- Born: 1931 (age 94–95)
- Education: Medical degree
- Alma mater: University of Manitoba
- Occupations: Doctor; Businessman;

= Paul Henteleff =

Canadian medical doctor (born 1931)

Dr. Paul D. Henteleff (born 1931) led the world's first hospital-based terminal care unit.

== Career ==
Raised in Stonewall, Manitoba, Canada, by his parents nurse Lillian Axelrode and businessman Harry Henteleff, Dr. Paul Henteleff earned his medical degree from the University of Manitoba in 1956. He worked in a general family practice and trained in epidemiology and biostatistics at the London School of Hygiene and Tropical Medicine before becoming the assistant executive director of the Manitoba Health Services Commission from 1972 to 1974. In that role, he helped design the Manitoba personal-care-home program and facilitated Drs. Noralou and Les Roos turning the commission's routinely collected administrative information into data for innovative health-services research.
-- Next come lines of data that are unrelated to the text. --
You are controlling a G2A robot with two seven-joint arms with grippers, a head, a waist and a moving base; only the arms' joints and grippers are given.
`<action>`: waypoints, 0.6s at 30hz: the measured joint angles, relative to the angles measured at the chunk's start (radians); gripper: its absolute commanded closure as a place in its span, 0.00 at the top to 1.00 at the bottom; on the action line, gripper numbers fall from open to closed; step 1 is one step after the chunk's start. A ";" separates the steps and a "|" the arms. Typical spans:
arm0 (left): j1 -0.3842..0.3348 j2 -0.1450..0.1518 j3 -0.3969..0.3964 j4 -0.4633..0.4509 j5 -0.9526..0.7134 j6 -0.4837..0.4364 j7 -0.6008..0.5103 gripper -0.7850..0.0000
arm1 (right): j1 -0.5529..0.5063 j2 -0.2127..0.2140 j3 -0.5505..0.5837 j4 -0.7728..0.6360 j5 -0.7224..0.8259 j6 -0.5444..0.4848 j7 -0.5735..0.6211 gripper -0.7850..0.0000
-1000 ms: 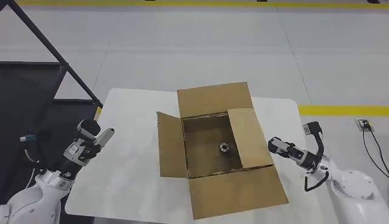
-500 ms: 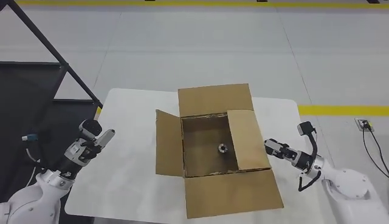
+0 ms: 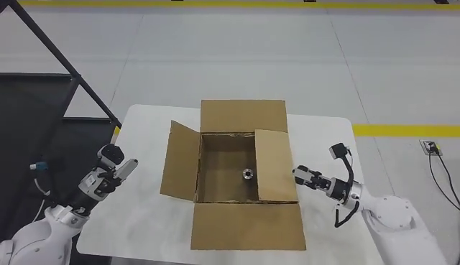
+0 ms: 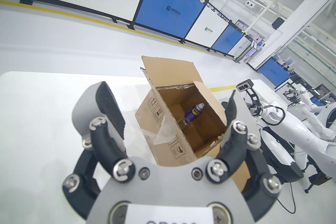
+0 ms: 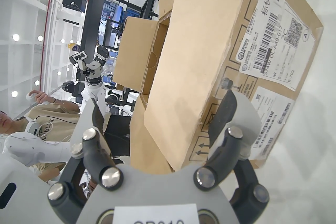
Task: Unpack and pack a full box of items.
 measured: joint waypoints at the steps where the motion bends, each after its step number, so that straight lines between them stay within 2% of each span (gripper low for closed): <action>1: 0.004 0.001 0.000 -0.002 -0.004 -0.005 0.000 1.00 | 0.005 -0.001 -0.010 0.002 -0.002 0.000 -0.002 1.00; 12: 0.052 0.011 0.016 -0.062 -0.014 -0.066 -0.019 1.00 | 0.052 -0.017 -0.109 0.027 0.011 -0.024 -0.015 1.00; 18: 0.026 0.019 0.079 -0.082 -0.024 -0.080 -0.081 1.00 | 0.060 -0.022 -0.124 0.044 0.024 -0.060 -0.046 1.00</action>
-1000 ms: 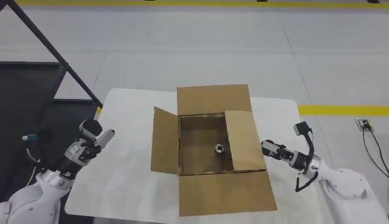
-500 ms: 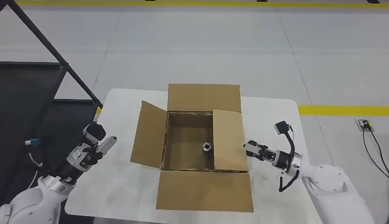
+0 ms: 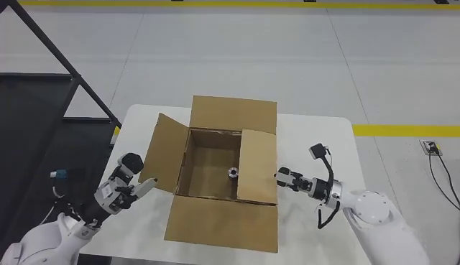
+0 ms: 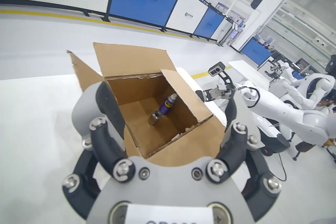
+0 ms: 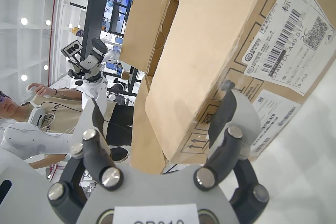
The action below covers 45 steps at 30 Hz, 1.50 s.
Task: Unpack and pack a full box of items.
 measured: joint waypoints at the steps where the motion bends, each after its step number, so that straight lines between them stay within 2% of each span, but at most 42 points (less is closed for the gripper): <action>1: -0.010 0.001 0.016 0.001 -0.007 0.001 -0.017 1.00 | -0.005 0.001 0.008 0.000 0.005 -0.013 -0.010 1.00; 5: -0.101 0.008 0.123 0.042 -0.074 0.057 -0.142 1.00 | -0.061 0.013 0.080 -0.022 0.057 -0.089 -0.063 1.00; 9: -0.269 0.013 0.260 0.137 -0.206 0.138 -0.329 1.00 | -0.156 0.031 0.179 -0.067 0.110 -0.162 -0.081 1.00; 15: -0.492 0.001 0.449 0.283 -0.250 0.275 -0.463 1.00 | -0.273 0.050 0.286 -0.114 0.151 -0.208 -0.081 1.00; 20: -0.606 -0.015 0.578 0.376 -0.210 0.354 -0.470 1.00 | -0.315 0.059 0.328 -0.120 0.182 -0.223 -0.070 1.00; 24: -0.692 -0.035 0.677 0.483 -0.191 0.413 -0.455 1.00 | -0.320 0.063 0.341 -0.111 0.204 -0.233 -0.053 1.00; 33: -0.847 -0.090 0.852 0.702 -0.267 0.392 -0.435 1.00 | -0.316 0.071 0.357 -0.093 0.237 -0.253 -0.026 1.00; 40: -0.907 -0.128 0.952 0.757 -0.272 0.373 -0.403 1.00 | -0.334 0.077 0.377 -0.083 0.267 -0.272 -0.013 1.00; 45: -0.908 -0.133 0.960 0.702 -0.247 0.367 -0.360 1.00 | -0.355 0.079 0.386 -0.085 0.284 -0.293 -0.014 1.00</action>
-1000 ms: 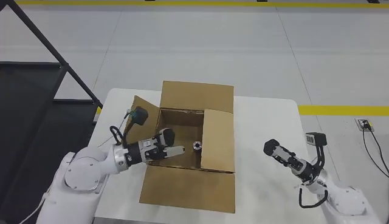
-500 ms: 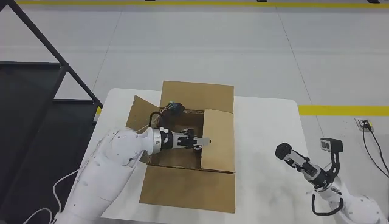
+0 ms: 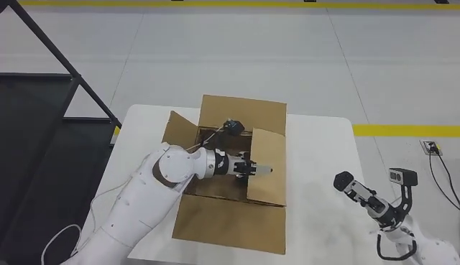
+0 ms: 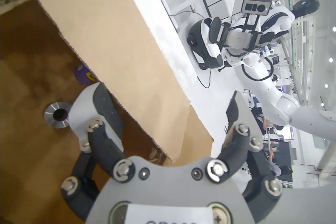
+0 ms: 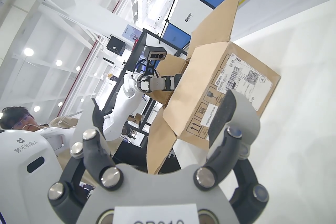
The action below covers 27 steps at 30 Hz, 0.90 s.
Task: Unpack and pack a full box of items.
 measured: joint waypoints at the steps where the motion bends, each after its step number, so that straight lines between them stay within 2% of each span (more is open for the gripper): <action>1: 0.005 0.001 -0.003 -0.018 0.008 0.003 0.005 1.00 | -0.004 0.000 0.002 -0.001 0.002 -0.003 -0.001 1.00; 6: 0.034 0.009 -0.024 -0.097 0.040 0.024 0.025 1.00 | -0.011 0.003 0.006 0.001 0.015 -0.010 -0.001 1.00; 13: 0.029 0.002 -0.015 -0.114 0.041 0.036 0.045 1.00 | -0.012 0.006 0.010 0.008 0.031 -0.028 0.000 1.00; 20: -0.021 -0.032 0.057 -0.107 0.036 -0.029 0.094 1.00 | -0.055 0.009 0.046 0.022 0.082 -0.092 -0.022 1.00; 27: -0.070 -0.086 0.170 -0.065 0.100 -0.062 0.216 1.00 | -0.125 0.015 0.105 0.044 0.173 -0.173 -0.041 1.00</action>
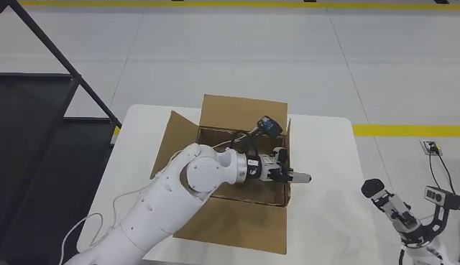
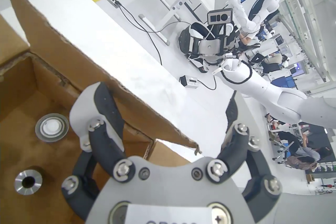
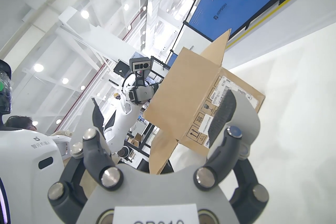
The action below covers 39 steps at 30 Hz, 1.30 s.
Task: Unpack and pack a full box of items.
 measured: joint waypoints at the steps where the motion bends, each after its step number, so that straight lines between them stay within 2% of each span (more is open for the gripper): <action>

Dr. Henteleff then returned to clinical practice at St. Boniface Hospital in Winnipeg, where he served from 1975 to 1991 as director of Canada's first hospital palliative care unit, established in November 1974. Hospital-based palliative care is a Canadian innovation developed independently in Winnipeg and Montreal. Dr. Henteleff’s advocacy efforts led to palliative care becoming a core service in Manitoba and his work influenced the development of palliative care across Canada. He modeled a flexible, interdisciplinary team approach to palliative care, which recognized nurses, social workers, psychologists, pharmacists and spiritual care-givers as valuable colleagues. The unit's innovations included death reviews, a bereavement program, and integrated home-care. Dr. Henteleff also co-authored the first study of depression and suicidal thoughts in terminal illness. He supports medically assisted dying.

== Honours ==
Dr. Henteleff was the founding president of the Canadian Palliative Care Association, which honoured him with an Award of Excellence in 2013. A lecture series is named in his honour. In 2016, Dr. Henteleff received an honorary degree from the University of Manitoba.